4. How did you get started in your role?
This question allows you to connect with your interviewer on a personal level and demonstrate your interest in his or her individual experience at the company. It directs attention away from you to your interviewer, which is a strategic way to end your interview, as most people love talking about themselves. By asking this question, you can gain insight into why the interviewer chose this firm over others, which will be valuable to you later if you face a similar decision. You can also learn about the interviewer’s growth path within the company, which may inform you as to the typical trajectory for internal mobility at the firm.
5. What are the next steps in the interview process?

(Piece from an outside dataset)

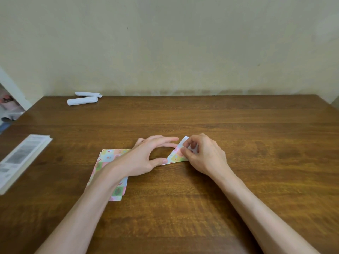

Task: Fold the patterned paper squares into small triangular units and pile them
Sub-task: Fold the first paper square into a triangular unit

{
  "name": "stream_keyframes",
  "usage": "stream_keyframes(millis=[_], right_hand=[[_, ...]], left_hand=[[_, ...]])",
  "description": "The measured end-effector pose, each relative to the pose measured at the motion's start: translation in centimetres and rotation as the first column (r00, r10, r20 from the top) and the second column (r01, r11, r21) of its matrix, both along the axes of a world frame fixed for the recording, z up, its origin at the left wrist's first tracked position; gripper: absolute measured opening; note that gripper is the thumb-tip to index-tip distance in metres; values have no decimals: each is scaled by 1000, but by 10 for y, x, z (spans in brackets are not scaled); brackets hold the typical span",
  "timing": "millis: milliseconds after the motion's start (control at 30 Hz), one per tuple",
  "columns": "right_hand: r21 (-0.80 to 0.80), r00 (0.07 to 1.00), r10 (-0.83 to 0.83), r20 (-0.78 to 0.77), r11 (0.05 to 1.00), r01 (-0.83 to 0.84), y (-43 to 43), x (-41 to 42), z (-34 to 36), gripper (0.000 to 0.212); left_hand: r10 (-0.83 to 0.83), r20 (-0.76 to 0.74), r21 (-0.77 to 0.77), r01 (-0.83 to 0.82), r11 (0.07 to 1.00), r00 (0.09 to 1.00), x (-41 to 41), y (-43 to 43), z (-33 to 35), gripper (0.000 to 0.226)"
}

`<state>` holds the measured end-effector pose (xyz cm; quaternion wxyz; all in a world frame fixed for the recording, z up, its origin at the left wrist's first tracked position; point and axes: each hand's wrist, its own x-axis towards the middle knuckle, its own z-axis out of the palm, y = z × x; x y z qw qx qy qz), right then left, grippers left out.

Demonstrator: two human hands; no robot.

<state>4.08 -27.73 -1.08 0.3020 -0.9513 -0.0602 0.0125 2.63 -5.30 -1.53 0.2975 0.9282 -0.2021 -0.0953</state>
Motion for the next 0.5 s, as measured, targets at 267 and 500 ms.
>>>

While it may seem a little awkward, you should definitely ask this question at the end of your interview. It will demonstrate that you are serious about the position and are taking the initiative to try to advance in the hiring process. Apart from the general peace of mind it offers you, the answer to this question will reveal important information about the timeline for the hiring decision, which may influence your follow-up approach. It is in your best interest to be as informed as possible both going into the interview and exiting it, to have the best possible chance at landing the job.
Having a well-crafted résumé is only half the battle when it comes to the job search. The other half involves the job interview, and while the ability to convey your skills to others is helpful, building a rapport with your interviewer is just as essential to getting the job.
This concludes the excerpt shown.